The wizard nodded. "I am released from the oath I gave to her." He paused. "Give me your dagger," Crann said abruptly.

With a bewildered expression Collun reached for the dagger at his waist and passed it to Crann. The wizard laid it on the table amidst the spinel figures and the dice. The stone in the handle glowed faintly, as it had the last time Crann held it.

"As I told you in the Forest of Eld, I believe this stone to be one of the three shards of the Cailceadon Lir. The fact that it killed Moccus's sow and injured the creature Nemian confirms my belief." Crann paused. "As I also said, it is my guess that this is the shard that Amergin lost on one of his sea voyages. Collun, did your mother ever tell you where she got the lucky stone?"

Collun shook his head. "I have been trying to puzzle it out. What happened to the shard after Amergin lost it? To a woman, you said?"

"Yes. And she, in turn, sold it to an adventurer and explorer who called himself Lleann. Like Lir before him, Lleann recognized this stone would bring luck to him and to his family. So he, too, began a tradition of passing it on to his firstborn child, and each succeeding generation did the same."

"Then Emer is a descendant of Lleann?" Collun asked.

The wizard shook his head, and Collun saw a look pass between him and Brie.

"Then Goban...?" Collun asked in confusion.

"Collun," Crann interrupted. "What do you know of the hero Cuillean?"

Puzzled, Collun answered slowly. "Only what I have learned from Talisen's songs. And then I heard more in Temair. Why?"

"Tell me what you do know."

"Let's see ... That as a youth he showed great courage and prowess.
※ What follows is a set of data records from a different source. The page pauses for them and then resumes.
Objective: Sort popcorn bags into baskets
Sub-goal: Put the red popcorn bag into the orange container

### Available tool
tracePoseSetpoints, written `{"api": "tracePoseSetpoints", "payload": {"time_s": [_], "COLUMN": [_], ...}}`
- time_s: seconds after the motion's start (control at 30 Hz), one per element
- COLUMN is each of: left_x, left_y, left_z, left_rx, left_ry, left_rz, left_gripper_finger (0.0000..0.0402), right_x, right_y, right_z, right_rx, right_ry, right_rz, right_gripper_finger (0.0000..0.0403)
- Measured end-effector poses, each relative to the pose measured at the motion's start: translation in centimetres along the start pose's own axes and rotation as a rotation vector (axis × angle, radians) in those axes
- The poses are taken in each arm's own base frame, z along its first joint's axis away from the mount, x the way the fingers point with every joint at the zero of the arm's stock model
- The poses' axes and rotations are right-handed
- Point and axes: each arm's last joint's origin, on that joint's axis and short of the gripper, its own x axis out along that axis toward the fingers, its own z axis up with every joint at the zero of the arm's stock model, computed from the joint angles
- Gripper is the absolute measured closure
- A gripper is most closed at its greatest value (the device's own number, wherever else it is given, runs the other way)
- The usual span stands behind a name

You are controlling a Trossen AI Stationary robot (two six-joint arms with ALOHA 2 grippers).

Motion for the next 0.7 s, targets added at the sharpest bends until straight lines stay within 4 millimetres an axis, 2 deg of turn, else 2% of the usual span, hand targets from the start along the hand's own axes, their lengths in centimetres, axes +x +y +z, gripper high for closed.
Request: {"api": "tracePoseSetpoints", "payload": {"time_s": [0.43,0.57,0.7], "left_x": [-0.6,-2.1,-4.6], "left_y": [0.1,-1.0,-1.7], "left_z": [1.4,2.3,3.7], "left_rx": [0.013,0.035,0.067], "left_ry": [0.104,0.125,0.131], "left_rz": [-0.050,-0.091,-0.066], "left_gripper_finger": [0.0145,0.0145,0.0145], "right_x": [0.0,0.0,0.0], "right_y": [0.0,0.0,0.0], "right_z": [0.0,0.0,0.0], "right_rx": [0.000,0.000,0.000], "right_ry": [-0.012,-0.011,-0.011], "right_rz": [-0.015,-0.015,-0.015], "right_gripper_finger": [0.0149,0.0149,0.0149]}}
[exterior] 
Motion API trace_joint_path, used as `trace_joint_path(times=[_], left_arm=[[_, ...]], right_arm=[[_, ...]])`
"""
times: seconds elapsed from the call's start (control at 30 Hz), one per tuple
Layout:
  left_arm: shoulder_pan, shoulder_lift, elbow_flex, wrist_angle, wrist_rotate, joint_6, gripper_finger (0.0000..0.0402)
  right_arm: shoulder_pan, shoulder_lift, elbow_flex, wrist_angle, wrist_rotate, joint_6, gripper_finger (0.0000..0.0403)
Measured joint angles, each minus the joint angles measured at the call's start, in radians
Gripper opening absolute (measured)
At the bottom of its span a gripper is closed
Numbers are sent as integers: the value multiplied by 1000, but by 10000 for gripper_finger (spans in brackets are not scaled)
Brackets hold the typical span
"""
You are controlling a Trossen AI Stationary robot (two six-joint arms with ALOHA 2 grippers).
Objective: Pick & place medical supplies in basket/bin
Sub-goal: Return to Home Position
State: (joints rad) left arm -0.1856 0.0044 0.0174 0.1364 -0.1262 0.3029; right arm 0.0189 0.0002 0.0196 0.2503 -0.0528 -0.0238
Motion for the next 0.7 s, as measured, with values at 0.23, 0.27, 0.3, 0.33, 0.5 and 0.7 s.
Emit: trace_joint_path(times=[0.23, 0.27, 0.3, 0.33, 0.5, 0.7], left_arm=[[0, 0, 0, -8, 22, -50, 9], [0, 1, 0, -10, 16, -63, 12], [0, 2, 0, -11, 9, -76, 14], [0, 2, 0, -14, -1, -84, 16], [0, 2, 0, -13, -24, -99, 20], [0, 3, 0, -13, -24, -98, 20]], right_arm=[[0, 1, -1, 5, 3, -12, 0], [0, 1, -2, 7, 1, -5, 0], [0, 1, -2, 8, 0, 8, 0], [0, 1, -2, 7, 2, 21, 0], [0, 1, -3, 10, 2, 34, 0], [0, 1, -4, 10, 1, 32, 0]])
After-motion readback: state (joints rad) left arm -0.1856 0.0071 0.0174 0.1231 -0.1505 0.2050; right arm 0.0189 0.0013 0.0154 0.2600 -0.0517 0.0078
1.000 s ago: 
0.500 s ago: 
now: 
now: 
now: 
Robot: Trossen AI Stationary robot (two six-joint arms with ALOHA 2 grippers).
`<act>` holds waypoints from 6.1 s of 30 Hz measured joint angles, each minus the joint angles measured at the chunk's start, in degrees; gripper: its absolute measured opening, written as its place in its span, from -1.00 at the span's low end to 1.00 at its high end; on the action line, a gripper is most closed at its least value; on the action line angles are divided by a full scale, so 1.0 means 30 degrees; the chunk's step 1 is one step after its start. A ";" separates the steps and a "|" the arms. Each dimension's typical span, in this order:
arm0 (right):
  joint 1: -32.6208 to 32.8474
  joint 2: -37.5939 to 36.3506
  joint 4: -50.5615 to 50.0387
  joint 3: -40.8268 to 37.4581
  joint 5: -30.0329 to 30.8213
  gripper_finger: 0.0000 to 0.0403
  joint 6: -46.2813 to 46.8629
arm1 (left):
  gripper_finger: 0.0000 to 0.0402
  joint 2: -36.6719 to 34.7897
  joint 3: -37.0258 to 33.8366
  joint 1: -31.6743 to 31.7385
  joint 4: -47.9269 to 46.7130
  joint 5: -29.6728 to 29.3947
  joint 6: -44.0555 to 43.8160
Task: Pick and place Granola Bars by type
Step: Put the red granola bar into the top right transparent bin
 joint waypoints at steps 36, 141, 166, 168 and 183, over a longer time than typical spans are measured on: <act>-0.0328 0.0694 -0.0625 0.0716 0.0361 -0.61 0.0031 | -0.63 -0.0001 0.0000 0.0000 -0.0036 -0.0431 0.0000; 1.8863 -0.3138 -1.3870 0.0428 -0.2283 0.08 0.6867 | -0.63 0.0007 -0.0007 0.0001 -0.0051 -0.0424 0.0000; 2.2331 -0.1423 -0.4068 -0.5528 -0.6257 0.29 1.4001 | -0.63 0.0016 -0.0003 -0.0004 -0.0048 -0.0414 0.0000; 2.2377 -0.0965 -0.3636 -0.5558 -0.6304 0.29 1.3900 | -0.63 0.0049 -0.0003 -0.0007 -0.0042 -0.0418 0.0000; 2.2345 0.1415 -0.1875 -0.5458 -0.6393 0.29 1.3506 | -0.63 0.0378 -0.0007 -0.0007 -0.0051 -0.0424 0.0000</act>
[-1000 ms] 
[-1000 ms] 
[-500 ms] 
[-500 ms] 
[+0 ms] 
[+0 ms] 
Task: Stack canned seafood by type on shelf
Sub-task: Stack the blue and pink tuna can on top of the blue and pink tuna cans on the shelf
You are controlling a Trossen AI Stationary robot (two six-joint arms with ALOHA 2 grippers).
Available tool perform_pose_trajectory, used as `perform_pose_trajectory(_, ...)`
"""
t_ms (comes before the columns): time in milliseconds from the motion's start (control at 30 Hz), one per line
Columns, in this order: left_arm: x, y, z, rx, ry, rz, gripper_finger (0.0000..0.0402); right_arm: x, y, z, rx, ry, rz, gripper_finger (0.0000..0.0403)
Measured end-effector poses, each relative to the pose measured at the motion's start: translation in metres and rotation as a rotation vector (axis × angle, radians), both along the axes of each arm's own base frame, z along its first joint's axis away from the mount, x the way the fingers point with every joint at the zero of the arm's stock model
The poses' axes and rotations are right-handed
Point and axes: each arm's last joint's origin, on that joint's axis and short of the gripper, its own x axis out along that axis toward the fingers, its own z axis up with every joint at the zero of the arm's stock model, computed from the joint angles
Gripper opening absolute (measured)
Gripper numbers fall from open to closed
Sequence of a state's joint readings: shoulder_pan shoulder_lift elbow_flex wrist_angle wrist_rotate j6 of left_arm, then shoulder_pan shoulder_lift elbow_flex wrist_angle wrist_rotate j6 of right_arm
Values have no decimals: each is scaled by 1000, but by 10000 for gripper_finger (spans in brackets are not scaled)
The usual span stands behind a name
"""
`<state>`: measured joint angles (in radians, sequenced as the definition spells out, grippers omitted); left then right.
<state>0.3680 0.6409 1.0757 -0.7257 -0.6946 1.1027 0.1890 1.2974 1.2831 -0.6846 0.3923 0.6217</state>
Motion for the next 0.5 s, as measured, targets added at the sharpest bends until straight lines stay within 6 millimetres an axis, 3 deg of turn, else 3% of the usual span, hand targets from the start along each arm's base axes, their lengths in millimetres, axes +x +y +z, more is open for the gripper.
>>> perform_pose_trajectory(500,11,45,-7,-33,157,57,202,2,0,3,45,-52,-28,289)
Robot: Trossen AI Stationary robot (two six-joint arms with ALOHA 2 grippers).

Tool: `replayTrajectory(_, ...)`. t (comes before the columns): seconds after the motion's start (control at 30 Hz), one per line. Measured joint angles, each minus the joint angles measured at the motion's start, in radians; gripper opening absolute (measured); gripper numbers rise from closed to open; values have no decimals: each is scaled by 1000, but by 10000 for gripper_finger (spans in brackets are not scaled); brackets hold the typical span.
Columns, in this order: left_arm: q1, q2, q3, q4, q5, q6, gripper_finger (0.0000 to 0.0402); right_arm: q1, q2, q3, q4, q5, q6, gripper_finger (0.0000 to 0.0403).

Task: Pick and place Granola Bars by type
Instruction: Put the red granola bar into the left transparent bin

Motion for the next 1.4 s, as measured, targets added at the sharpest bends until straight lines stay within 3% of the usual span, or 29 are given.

That he was a hero in the Eamh War..." Collun trailed off.

"That he loved a lady and lost her shortly after they were wed," spoke up Talisen. "Remember the song 'Lady of the Silver Fir,' Collun? It has always been one of my favorites."

"Yes, I remember. He mourned her death for many years. And then, most recently, it is said that he disappeared, a year ago or so, and may be dead."

"That is all?"

Collun nodded slowly. "My mother did not like songs of the Eamh War or of Cuillean. She lost a brother in the fighting, and the pain ran deep."

"Once," agreed Talisen, "Emer heard me singing a song of the war and of one of Cuillean's most spectacular battles, and she bade me never to sing it or any others like it on the farmhold Aonarach."

The old wizard was quiet for a moment, as if gathering his thoughts. "Before he went off to fight for Eirren in the Eamh War, Cuillean did indeed love a maiden. He pledged himself to this maiden, and she to him, and when he returned from battle, they were to be wed. In the songs about them she is called Eilm, or the Lady of the Silver Fir. But her true name was Emer."

Collun felt the hairs on the back of his neck rise. He stared at the wizard's moon white beard.

"Emer was the daughter of a powerful lord, Fogal. She had two brothers, one older and one younger. The younger, Neill, was his father's favorite, the apple of his eye. Neill worshiped his sister's betrothed, the hero Cuillean. He wished to be exactly like his idol. Though he was young—barely older than yourself, Collun—he ran off to join the army in its northward march to fight Medb. Neill was brave, but he was also impulsive and unschooled in the ways of war. Despite Cuillean's efforts to watch over the stripling—indeed, putting his own life in danger more than once—Neill was one of the first to die in the Eamh War.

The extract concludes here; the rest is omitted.